4. Pull Wok off the Heat and Add Oil, Then Stir-Fry Aromatics: Pull the wok off the heat and add 1 tablespoon of oil. Pick up the pan and carefully swirl it to coat the bottom and sides. (If the wok smokes wildly the moment you add the oil you’ve overheated the wok. Remove the wok from the heat and let it cool for a few minutes. When it’s cool enough to handle carefully remove the oil with paper towels, wash the wok, and start again.)

With the wok back over the heat, add the ginger and red pepper flakes and stir fry for 10 seconds or until fragrant.

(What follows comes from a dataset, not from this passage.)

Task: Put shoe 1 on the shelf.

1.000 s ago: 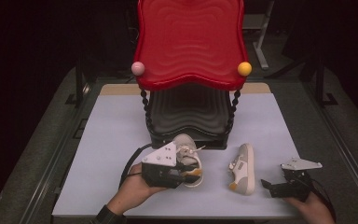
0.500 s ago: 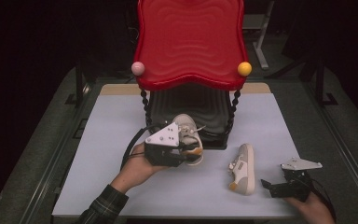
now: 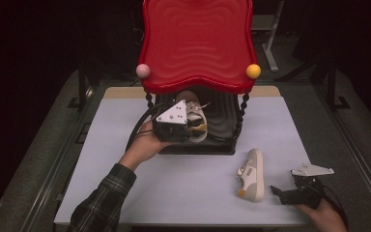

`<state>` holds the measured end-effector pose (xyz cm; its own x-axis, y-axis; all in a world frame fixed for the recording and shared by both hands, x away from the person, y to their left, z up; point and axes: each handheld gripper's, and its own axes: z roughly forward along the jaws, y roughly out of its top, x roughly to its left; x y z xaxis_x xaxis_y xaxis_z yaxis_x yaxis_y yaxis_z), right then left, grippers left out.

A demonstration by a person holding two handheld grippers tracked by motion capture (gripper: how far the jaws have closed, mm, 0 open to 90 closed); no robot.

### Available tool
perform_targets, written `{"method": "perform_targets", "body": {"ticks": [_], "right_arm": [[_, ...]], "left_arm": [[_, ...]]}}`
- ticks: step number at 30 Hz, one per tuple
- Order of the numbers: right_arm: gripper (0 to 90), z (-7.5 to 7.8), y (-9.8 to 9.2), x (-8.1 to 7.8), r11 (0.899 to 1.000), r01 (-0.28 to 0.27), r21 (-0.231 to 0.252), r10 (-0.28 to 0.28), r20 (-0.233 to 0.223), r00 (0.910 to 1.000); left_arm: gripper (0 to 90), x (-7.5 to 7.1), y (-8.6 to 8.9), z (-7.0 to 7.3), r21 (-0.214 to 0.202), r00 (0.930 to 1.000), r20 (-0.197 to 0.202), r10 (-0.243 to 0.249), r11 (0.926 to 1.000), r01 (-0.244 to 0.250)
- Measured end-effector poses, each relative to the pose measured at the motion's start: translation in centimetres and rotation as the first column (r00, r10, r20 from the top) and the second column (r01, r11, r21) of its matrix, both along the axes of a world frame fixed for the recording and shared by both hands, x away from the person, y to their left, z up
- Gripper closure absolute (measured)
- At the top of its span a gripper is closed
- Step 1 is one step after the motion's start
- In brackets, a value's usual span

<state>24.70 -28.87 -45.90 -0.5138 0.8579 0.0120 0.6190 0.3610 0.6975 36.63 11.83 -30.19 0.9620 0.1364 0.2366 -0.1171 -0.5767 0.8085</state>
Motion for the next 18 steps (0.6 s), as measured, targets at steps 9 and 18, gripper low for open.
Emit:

5. Add the Carrots and Stir-Fry: Add the carrots and stir fry for 30 seconds, or until the carrots are bright orange.

6. Add the Corn and Peas and Stir-Fry: Add the corn and peas and stir fry for 1 minute.

7. Add 1 More Tablespoon Oil: Swirl the remaining tablespoon of oil into the wok.

8. Add the Rice and Scallions and Stir-Fry for 2 Minutes: Add the rice and scallions stir-fry for 2 minutes, breaking up the rice with the spatula until it is heated through.

9. Season the Rice: Season the rice with the salt and white pepper.

10. Add the Sauce: Pour the soy sauce around the edges of the wok and stir-fry.

11. Finish the Rice: Add the chopped egg pancake and pine nuts. Toss to combine. Alternatively, you can stir in 1 beaten egg. Stir-fry until the egg is no longer wet. Stir in the cilantro.

Additional Notes:

Stir-Fried Rice in a 12-inch Skillet: If you are cooking in a 12-inch stainless steel skillet, halve the recipe to prevent rice from falling out of the pan

Using Fresh Rice: This recipe is best with day-old rice. But if the craving hits and you don’t have any prepared rice, you can make fresh rice, spread it out on a sheet pan, and refrigerate to cool.

Substituting Other Vegetables: Substitute up to 2 1/2 cups of vegetables in place of the carrots, frozen corn, and frozen peas. Leftover meat (shredded or diced small) can also be added.